▶ _How to complete this task_
Repeat the first line of the listing and each line after it, exactly, through the line containing "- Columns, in".

▶ _Data excerpt_
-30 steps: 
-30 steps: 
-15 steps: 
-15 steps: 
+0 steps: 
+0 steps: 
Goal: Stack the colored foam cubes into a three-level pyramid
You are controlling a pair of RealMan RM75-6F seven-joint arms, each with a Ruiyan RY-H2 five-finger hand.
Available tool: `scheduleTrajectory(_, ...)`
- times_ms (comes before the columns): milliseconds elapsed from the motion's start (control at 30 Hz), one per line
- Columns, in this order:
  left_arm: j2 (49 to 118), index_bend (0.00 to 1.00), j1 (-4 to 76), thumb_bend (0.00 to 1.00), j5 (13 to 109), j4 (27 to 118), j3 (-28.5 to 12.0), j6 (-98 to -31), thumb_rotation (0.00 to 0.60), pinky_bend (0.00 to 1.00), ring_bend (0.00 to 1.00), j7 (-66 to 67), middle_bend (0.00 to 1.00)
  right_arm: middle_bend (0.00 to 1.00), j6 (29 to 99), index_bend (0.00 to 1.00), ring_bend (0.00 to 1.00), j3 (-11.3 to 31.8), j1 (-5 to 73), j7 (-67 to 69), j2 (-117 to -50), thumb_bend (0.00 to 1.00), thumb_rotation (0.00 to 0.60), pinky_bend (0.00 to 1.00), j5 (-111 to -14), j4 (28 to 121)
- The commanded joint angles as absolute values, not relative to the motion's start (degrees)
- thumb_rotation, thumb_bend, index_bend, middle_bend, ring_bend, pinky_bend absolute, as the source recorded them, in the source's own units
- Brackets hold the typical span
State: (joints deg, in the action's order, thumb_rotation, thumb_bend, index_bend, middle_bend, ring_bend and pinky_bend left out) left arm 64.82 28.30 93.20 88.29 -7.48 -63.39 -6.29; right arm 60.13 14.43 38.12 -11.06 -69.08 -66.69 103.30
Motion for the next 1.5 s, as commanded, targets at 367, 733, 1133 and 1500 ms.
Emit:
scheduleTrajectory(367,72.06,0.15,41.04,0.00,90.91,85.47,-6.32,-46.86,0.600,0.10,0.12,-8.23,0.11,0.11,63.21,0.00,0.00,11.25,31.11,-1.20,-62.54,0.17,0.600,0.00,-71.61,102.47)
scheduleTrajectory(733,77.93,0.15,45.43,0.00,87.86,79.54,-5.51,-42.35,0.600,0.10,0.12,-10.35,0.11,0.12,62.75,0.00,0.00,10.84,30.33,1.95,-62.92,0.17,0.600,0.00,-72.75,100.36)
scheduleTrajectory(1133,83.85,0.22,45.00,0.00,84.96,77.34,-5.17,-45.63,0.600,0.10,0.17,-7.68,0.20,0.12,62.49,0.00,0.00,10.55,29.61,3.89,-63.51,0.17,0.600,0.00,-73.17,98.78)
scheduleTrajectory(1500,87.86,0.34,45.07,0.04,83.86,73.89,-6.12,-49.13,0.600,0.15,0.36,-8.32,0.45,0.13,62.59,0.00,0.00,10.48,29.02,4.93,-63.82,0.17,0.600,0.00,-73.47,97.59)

▶ _Response to this task_
-30 steps: 
-30 steps: 
-15 steps: 
-15 steps: 
+0 steps: 
+0 steps: 
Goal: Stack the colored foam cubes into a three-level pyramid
You are controlling a pair of RealMan RM75-6F seven-joint arms, each with a Ruiyan RY-H2 five-finger hand.
Available tool: `scheduleTrajectory(_, ...)`
- times_ms (comes before the columns): milliseconds elapsed from the motion's start (control at 30 Hz), one per line
- Columns, in this order:

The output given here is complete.